*** Opening Dataset extract ***
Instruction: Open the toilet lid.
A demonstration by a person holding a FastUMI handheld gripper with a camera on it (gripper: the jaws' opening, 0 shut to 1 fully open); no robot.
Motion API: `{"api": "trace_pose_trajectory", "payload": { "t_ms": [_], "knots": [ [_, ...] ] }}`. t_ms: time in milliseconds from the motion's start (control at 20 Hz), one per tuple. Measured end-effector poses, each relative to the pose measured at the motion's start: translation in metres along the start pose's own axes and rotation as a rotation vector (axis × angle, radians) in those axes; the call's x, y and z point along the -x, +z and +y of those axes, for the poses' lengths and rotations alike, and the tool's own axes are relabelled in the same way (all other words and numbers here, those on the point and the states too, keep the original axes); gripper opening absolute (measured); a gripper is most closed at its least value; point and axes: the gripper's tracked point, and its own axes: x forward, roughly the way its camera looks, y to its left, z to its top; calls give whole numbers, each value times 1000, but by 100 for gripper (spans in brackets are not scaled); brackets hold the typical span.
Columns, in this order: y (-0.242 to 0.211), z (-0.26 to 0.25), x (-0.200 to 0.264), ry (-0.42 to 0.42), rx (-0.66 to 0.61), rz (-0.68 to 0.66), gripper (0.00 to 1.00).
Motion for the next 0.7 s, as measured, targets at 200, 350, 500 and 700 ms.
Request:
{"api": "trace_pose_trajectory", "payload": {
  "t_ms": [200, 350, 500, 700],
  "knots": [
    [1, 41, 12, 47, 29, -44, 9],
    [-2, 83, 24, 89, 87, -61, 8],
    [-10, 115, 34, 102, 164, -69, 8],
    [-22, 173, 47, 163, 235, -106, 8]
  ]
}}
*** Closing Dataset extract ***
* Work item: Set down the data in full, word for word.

* Answer for the task:
Instruction: Open the toilet lid.
A demonstration by a person holding a FastUMI handheld gripper with a camera on it (gripper: the jaws' opening, 0 shut to 1 fully open); no robot.
Motion API: `{"api": "trace_pose_trajectory", "payload": { "t_ms": [_], "knots": [ [_, ...] ] }}`. t_ms: time in milliseconds from the motion's start (control at 20 Hz), one per tuple. Measured end-effector poses, each relative to the pose measured at the motion's start: translation in metres along the start pose's own axes and rotation as a rotation vector (axis × angle, radians) in those axes; the call's x, y and z point along the -x, +z and +y of those axes, for the poses' lengths and rotations alike, and the tool's own axes are relabelled in the same way (all other words and numbers here, those on the point and the states too, keep the original axes); gripper opening absolute (measured); a gripper is most closed at its least value; point and axes: the gripper's tracked point, and its own axes: x forward, roughly the way its camera looks, y to its left, z to its top; calls give whole numbers, each value times 1000, but by 100 for gripper (spans in brackets are not scaled); brackets hold the typical span.
Columns, in this order: y (-0.242 to 0.211), z (-0.26 to 0.25), x (-0.200 to 0.264), ry (-0.42 to 0.42), rx (-0.66 to 0.61), rz (-0.68 to 0.66), gripper (0.00 to 1.00).
Motion for the next 0.7 s, as measured, targets at 200, 350, 500 and 700 ms.
Request:
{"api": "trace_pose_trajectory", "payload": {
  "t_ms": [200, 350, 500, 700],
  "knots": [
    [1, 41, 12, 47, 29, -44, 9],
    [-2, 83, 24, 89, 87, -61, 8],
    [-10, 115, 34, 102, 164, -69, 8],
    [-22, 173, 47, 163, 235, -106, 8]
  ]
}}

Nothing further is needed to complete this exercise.